Hardware Explainer · GPU Spec
GPU TFLOPS, explained. — Math throughput is not gaming FPS.
The headline spec on every GPU box — and one of the most misleading numbers in PC hardware. Higher TFLOPS doesn't reliably equal higher FPS, and we've got the benchmarks to prove it.
- what it measures
- Math throughput
- the misconception
- FP32 ≠ FPS
- what matters more
- Architecture
What TFLOPS actually measures
TFLOPS stands for Tera Floating-Point Operations Per Second — one trillion floating-point math operations every second. It's a measure of raw arithmetic throughput, derived directly from the GPU's shader core count and clock speed. Nothing in the calculation involves a game engine, a resolution, a render pipeline, or a driver.
That last sentence is why TFLOPS is so often misunderstood. The number on a GPU box describes peak theoretical math throughput in ideal lab conditions, with no memory bottlenecks, no cache misses, no shader complexity. Real games never hit that ceiling.

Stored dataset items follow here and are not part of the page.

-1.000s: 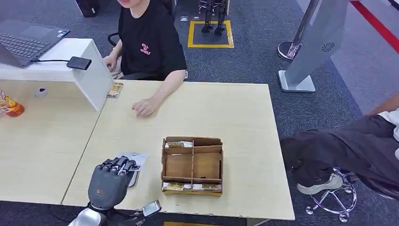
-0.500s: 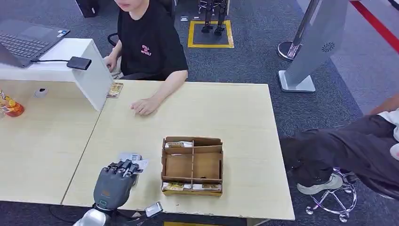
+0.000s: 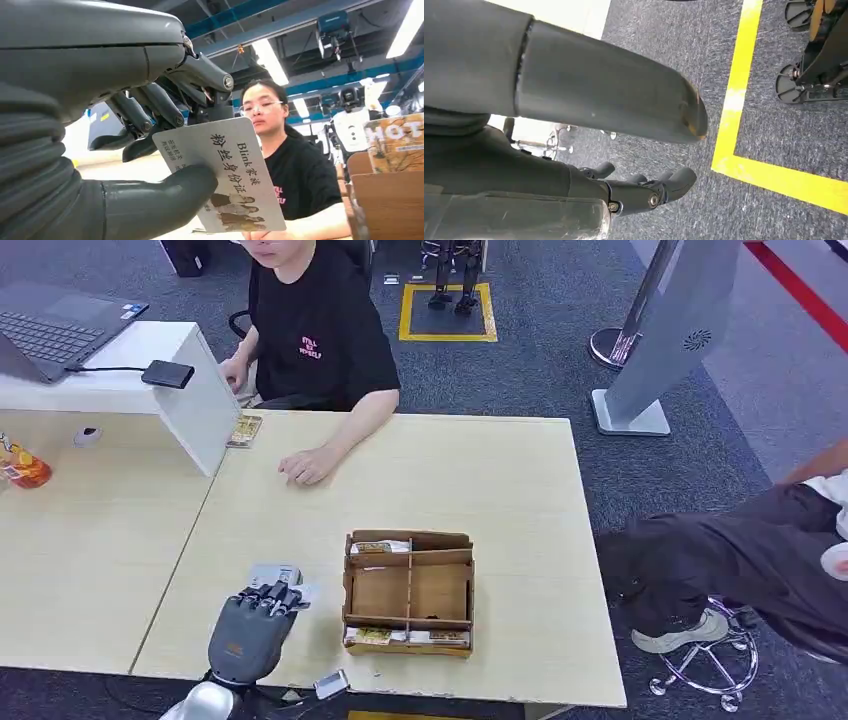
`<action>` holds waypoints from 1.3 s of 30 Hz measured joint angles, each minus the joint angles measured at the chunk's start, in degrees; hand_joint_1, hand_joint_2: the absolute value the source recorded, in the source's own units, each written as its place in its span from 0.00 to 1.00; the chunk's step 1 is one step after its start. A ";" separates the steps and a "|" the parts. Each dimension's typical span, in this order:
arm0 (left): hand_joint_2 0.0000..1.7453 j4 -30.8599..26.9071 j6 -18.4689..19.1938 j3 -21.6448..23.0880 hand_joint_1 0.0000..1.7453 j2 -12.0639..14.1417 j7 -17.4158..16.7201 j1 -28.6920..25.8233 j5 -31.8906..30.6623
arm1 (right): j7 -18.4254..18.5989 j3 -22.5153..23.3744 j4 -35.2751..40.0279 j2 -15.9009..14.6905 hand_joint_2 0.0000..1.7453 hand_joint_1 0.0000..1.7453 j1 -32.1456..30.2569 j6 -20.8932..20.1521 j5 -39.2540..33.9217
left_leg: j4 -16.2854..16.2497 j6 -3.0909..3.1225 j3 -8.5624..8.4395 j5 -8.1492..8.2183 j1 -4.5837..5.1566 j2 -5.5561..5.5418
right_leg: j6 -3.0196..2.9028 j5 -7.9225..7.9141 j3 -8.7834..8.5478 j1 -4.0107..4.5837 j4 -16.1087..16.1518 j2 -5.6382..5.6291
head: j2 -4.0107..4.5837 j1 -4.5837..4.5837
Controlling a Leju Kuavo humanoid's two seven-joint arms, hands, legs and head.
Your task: Pass the card to the sensor for recognition and then transmit it.
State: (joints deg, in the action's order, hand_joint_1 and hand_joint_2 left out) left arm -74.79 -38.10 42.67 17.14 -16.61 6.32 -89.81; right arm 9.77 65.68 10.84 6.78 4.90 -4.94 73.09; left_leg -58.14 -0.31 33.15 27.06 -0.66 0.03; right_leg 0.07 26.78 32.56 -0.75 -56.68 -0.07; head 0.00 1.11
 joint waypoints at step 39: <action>1.00 7.58 0.48 7.85 1.00 2.01 -5.59 8.25 0.00 | 0.00 -0.24 0.00 -0.02 0.00 0.00 0.04 -0.46 1.14 | 0.00 0.00 0.00 0.00 0.00 0.00 | 0.00 0.00 0.00 0.00 0.00 0.00 | 0.00 0.02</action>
State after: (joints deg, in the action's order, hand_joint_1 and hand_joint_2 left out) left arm -67.21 -37.62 50.51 19.15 -22.21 14.57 -89.81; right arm 9.77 65.44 10.84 6.75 4.94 -5.40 74.23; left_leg -58.14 -0.31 33.15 27.06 -0.66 0.03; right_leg 0.07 26.77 32.56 -0.75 -56.68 -0.07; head 0.00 1.14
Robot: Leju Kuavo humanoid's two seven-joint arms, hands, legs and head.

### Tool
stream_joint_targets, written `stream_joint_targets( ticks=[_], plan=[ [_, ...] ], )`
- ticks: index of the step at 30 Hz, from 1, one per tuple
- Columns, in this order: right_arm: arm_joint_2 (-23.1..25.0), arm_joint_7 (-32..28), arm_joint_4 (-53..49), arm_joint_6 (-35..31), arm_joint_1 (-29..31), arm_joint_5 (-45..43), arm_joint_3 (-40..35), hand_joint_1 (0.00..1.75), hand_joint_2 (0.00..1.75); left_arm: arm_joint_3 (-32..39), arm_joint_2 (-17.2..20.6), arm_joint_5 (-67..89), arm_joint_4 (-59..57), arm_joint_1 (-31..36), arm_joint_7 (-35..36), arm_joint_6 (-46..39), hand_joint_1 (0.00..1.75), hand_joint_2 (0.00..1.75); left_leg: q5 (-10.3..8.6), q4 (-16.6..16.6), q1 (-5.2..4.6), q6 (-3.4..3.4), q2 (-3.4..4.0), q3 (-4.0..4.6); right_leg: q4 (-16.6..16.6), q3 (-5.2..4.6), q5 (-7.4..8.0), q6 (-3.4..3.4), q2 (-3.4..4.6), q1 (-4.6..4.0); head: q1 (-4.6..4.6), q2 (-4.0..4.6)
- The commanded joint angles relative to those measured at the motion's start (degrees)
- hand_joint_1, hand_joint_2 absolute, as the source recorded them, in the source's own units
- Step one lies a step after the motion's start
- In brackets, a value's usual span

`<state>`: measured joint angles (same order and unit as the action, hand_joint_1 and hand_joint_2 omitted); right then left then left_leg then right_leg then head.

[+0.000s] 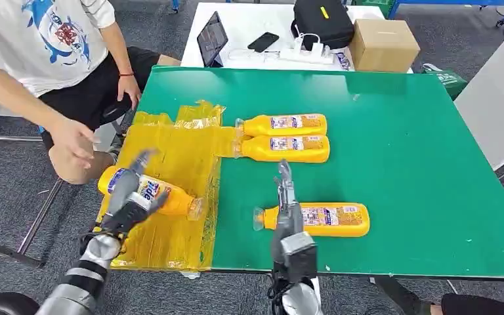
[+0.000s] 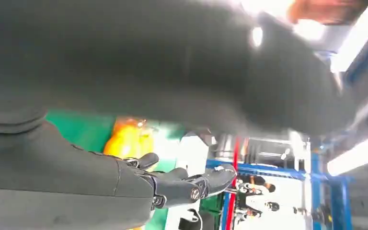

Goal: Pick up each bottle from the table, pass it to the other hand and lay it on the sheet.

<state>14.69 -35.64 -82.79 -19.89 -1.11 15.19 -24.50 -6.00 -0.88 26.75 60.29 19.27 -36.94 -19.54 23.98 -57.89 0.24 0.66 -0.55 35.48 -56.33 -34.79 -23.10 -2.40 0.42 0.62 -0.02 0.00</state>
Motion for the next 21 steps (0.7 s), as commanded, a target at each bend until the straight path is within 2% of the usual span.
stream_joint_targets(
  ticks=[1,3,6,7,14,21],
  plan=[
    [-12.1,17.0,7.2,0.5,6.7,22.4,-0.7,0.0,1.75,10.3,-8.8,-7.1,16.3,-3.1,-3.1,-10.4,0.0,1.75,0.11,0.1,0.07,0.03,0.18,-0.22,0.2,0.26,0.02,0.02,0.1,-0.09,-0.04,0.0],
    [-16.1,22.4,7.5,3.7,8.1,27.3,0.7,0.0,1.75,7.4,-7.9,-8.3,20.6,-6.4,-3.1,-14.8,0.0,1.75,0.14,0.1,-0.01,0.05,0.14,-0.31,0.2,0.31,-0.01,0.02,0.03,-0.03,-0.04,0.0],
    [-20.3,25.1,7.2,7.0,9.5,29.4,2.9,0.0,1.75,4.0,-6.7,-10.8,24.4,-9.2,-3.1,-18.0,0.0,1.75,0.21,0.0,0.0,0.06,0.12,-0.33,0.2,0.36,-0.07,0.01,0.01,-0.04,-0.07,0.0],
    [-20.6,25.1,7.1,7.0,9.5,29.4,3.2,0.0,1.75,3.9,-6.8,-11.3,24.6,-9.3,-3.1,-17.9,0.0,1.75,0.1,0.0,-0.04,0.06,0.04,-0.08,0.1,0.1,-0.01,-0.02,-0.02,0.0,-0.02,0.0],
    [-21.1,26.1,6.2,7.8,9.3,29.8,3.3,0.0,1.75,3.1,-6.4,-11.8,24.1,-8.9,-3.1,-17.7,0.0,1.75,0.16,0.0,0.0,0.01,0.08,-0.06,0.1,0.06,-0.05,0.05,0.0,-0.04,-0.04,0.0],
    [-28.3,29.9,5.4,15.3,7.5,29.1,6.0,0.0,1.75,2.6,-6.8,-12.0,18.6,-9.3,-3.1,-14.7,0.0,1.75,0.09,0.0,-0.06,0.04,-0.05,-0.02,0.1,0.04,-0.04,-0.01,-0.11,0.0,-0.07,0.0]
  ],
)
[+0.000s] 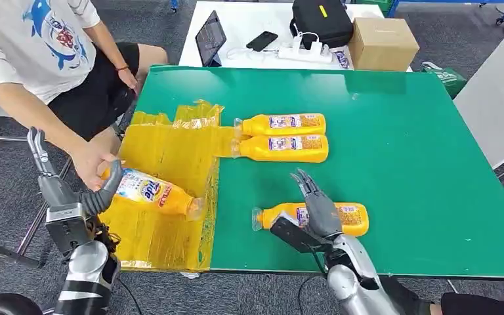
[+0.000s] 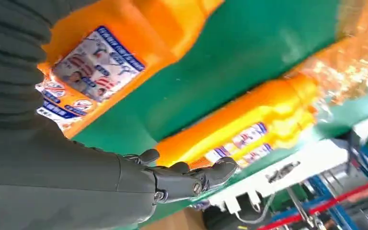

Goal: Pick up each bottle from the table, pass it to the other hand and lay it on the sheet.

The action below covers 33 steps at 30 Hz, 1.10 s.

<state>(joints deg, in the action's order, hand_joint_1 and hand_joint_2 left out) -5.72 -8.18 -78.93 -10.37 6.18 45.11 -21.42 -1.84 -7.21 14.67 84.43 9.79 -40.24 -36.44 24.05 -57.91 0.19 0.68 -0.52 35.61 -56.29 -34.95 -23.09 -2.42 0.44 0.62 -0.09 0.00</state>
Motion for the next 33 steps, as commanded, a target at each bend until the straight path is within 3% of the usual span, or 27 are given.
stream_joint_targets(
  ticks=[1,2,5,10,18,26,33],
  plan=[
    [-8.6,2.8,1.0,6.0,-0.3,-1.3,3.2,0.0,1.75,-1.7,-0.2,-0.3,-6.6,0.3,0.2,2.6,0.0,1.75,0.07,0.1,-0.01,0.02,-0.09,-0.25,0.1,0.32,-0.08,0.01,-0.16,-0.01,0.0,0.0],
    [-10.2,4.4,-0.2,5.9,-0.7,-2.2,1.9,0.0,1.75,-0.3,-1.7,1.4,-6.6,-0.2,0.2,3.7,0.0,1.75,0.12,0.0,0.01,0.03,-0.12,-0.37,0.1,0.47,-0.13,0.03,-0.22,-0.03,0.0,0.0],
    [-11.2,4.5,-0.1,9.0,-0.7,-3.5,3.9,0.0,1.75,-0.9,-1.3,1.3,-10.1,-0.1,0.2,4.9,0.0,1.75,0.05,0.1,-0.06,0.03,-0.11,-0.19,0.1,0.24,-0.08,0.01,-0.17,0.06,0.0,0.0],
    [-13.1,3.7,6.7,15.6,2.2,-8.4,2.9,0.0,1.75,-3.0,-1.2,-0.2,-14.9,2.1,0.2,5.3,0.0,1.75,0.08,0.1,-0.09,0.05,-0.05,-0.23,0.1,0.28,-0.05,0.04,-0.12,0.09,0.0,0.0],
    [-16.3,5.5,12.3,20.2,6.7,-10.0,0.9,0.0,1.75,-3.0,-1.8,-2.0,-18.8,4.2,0.2,7.0,0.0,1.75,0.1,0.0,-0.06,0.07,-0.06,-0.27,0.1,0.32,-0.04,0.03,-0.14,0.05,-0.02,0.0],
    [-16.6,5.6,12.7,20.3,7.1,-10.0,0.5,0.0,1.75,-3.1,-1.9,-2.0,-18.8,4.3,0.2,7.0,0.0,1.75,0.15,0.0,-0.03,0.05,0.09,-0.33,0.1,0.36,-0.01,0.02,0.0,0.04,0.0,0.0],
    [-17.1,7.4,19.0,23.9,10.4,-9.9,-4.2,0.0,1.75,-3.7,-2.8,-3.4,-22.0,5.6,0.2,8.7,0.0,1.75,0.1,0.0,-0.04,0.08,0.08,-0.28,0.1,0.29,0.05,-0.04,0.0,-0.01,-0.02,0.0]
  ],
)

When NVIDIA or AMD print "30 TFLOPS" or "60 TFLOPS" on marketing material, they're quoting FP32 (single-precision floating point) throughput — the precision most gaming shader workloads use. That's the headline number. Other TFLOPS figures (FP16, FP64, INT8) exist for different workloads and almost never appear on the box.
FP32 vs FP16 vs INT8 — the precision ladder
Modern GPUs handle multiple math precisions, each suited to a different workload. Understanding which one you care about is the first step.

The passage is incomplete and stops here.